Imputation of Race and Ethnicity in Health Insurance Marketplace Enrollment Data, 2015–2022 Open Enrollment Periods

by Melony E. Sorbero, Roald Euller, Aaron Kofner, Marc N. Elliott

Download eBook for Free

FormatFile SizeNotes
PDF file 0.7 MB

Use Adobe Acrobat Reader version 10 or higher for the best experience.

Research Questions

  1. How accurate is the modified BIFSG method in correcting for gaps in race and ethnicity information for individuals enrolled through Health Insurance Marketplace?
  2. What are the potential uses for imputed race and ethnicity of individuals enrolling through the Health Insurance Marketplace?

Information on the race and ethnicity of individuals enrolled through the Health Insurance Marketplace is critical for assessing past enrollment efforts and determining whether outreach campaigns should be modified or tailored moving forward. However, approximately one-third of insurance applicants do not complete the race and Hispanic ethnicity questions on the Marketplace application. When self-reported race and ethnicity information is missing, other information about an individual can be used to infer race and ethnicity, such as surnames, first names, and addresses, with each characteristic contributing meaningfully to the identification of six mutually exclusive racial and ethnic groups: American Indian (AI)/Alaskan Native (AN); Asian American, Native Hawaiian, and Pacific Islander (AANHPI); Black; Hispanic; Multiracial; and White. Surnames are particularly useful for distinguishing people who identify as Hispanic and AANHPI from other racial and ethnic groups. Geocoded address information is particularly useful in distinguishing Black and White individuals who frequently reside in racially segregated neighborhoods.
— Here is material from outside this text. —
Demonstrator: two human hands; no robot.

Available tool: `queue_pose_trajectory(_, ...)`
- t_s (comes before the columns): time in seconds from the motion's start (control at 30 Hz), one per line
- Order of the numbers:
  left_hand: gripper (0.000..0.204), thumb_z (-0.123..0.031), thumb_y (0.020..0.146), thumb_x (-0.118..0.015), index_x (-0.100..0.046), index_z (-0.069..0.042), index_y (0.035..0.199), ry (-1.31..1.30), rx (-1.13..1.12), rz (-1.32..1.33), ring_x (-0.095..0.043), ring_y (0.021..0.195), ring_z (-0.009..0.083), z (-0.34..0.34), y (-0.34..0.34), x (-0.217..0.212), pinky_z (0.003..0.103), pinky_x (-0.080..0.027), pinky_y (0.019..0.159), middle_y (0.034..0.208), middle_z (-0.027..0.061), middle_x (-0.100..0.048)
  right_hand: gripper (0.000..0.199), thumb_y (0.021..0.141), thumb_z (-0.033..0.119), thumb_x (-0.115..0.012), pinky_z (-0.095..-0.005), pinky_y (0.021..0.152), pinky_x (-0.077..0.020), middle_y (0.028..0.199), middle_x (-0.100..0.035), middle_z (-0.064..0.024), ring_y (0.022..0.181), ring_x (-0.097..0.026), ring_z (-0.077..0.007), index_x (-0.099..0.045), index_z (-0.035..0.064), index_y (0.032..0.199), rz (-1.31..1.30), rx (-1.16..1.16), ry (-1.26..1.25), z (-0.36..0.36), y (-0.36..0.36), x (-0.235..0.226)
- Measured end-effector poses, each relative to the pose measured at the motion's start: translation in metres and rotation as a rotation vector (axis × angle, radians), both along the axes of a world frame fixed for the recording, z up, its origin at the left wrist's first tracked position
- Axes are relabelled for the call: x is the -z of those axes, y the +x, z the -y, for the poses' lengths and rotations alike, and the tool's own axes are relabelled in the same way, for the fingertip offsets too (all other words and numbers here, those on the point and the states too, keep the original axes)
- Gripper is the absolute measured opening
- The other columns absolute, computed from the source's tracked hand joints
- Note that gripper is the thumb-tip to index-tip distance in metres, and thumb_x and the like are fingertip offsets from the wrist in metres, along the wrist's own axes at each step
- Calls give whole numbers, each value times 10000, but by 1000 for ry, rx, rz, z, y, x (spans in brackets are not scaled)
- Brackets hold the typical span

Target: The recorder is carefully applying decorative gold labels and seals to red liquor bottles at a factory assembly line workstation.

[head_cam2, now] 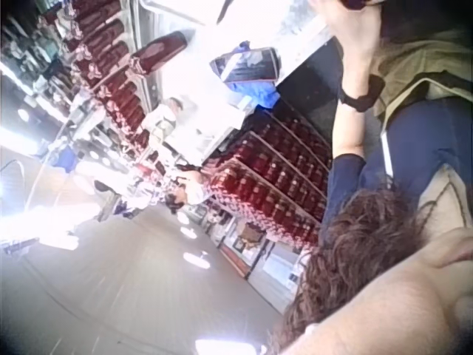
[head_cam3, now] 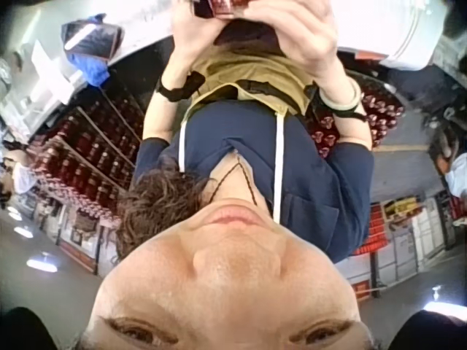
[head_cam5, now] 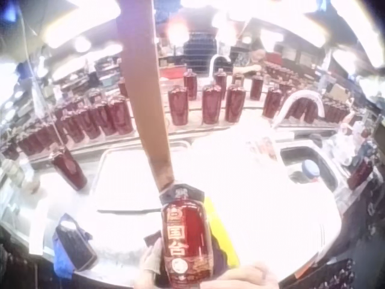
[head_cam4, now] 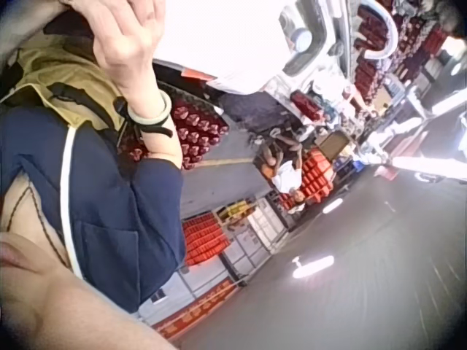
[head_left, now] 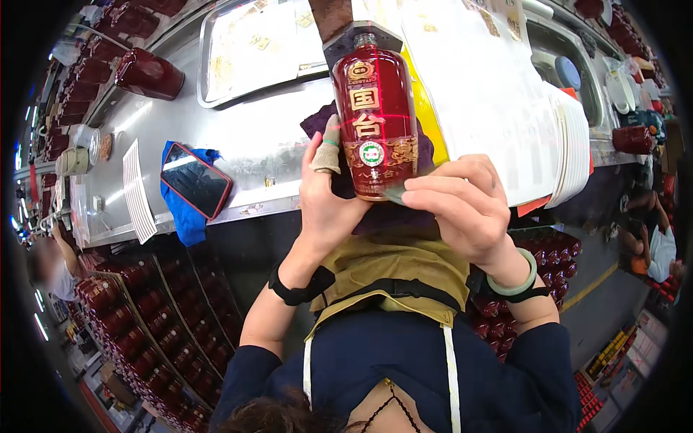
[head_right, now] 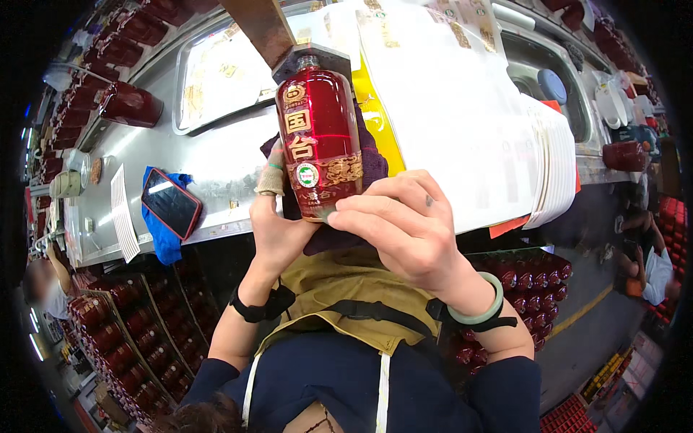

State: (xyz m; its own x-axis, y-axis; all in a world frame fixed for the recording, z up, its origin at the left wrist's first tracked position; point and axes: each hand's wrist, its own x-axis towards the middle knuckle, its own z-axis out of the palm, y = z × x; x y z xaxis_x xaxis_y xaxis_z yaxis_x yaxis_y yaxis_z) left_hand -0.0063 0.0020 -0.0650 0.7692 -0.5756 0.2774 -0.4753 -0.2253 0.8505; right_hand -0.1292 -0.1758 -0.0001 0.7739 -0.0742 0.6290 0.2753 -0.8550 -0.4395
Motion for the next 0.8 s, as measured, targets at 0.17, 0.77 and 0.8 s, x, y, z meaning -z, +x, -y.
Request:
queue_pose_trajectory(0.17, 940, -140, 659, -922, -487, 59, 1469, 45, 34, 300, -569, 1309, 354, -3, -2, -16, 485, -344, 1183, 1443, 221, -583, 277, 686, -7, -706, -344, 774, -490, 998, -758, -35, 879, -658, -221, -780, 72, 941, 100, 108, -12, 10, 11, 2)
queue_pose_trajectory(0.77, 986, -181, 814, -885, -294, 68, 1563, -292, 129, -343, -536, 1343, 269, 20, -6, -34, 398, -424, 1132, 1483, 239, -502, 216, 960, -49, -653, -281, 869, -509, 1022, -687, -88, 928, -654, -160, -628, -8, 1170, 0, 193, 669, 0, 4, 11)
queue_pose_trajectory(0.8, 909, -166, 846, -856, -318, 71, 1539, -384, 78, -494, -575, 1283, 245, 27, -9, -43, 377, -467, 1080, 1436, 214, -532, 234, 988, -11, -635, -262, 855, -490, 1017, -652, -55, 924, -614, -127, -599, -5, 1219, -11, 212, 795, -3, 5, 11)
This report presents the results of imputing race and ethnicity for Marketplace enrollees from 2015 through 2022 using the modified Bayesian Improved First Name Surname and Geocoding (BIFSG) method, developed by the RAND Corporation, which uses surnames, first names, and residential addresses to indirectly estimate race and ethnicity.

Key Findings

Race and ethnicity imputations using the modified BIFSG are highly accurate at the population level

  • The predictive accuracy of the modified BIFSG is high overall among enrollees who self-reported race and ethnicity, particularly for AANHPI, Black, Hispanic, and White enrollees, but was lower for AI/AN and Multiracial enrollees.
  • While the accuracy was high for all age groups, it was lower for children and young adults than older enrollees. Accuracy varied by census division.
  • The imputed race and ethnicity for nonreporters suggested that enrollees who self-reported race and ethnicity were more likely to be AANHPI or White than enrollees who did not report race and ethnicity and less likely to be Black or Hispanic enrollees.

Information on the race and ethnicity of individuals enrolling through the Health Insurance Marketplace is critical for assessing past enrollment efforts

  • Officials could compare Marketplace enrollment by race and ethnicity with estimates of expected enrollment to identify subgroups for which enrollment is lagging and determine whether outreach campaigns should be modified or tailored moving forward to better target these populations.
  • Officials could also use race and ethnicity probabilities to understand whether the plan selection patterns vary by race, ethnicity, choice of plan metal level, and channel used to purchase Marketplace plans and also the extent to which brokerage assistance or navigators supported plan selections.
  • Officials could also explore whether insurance plan costs to enrollees vary by race and ethnicity.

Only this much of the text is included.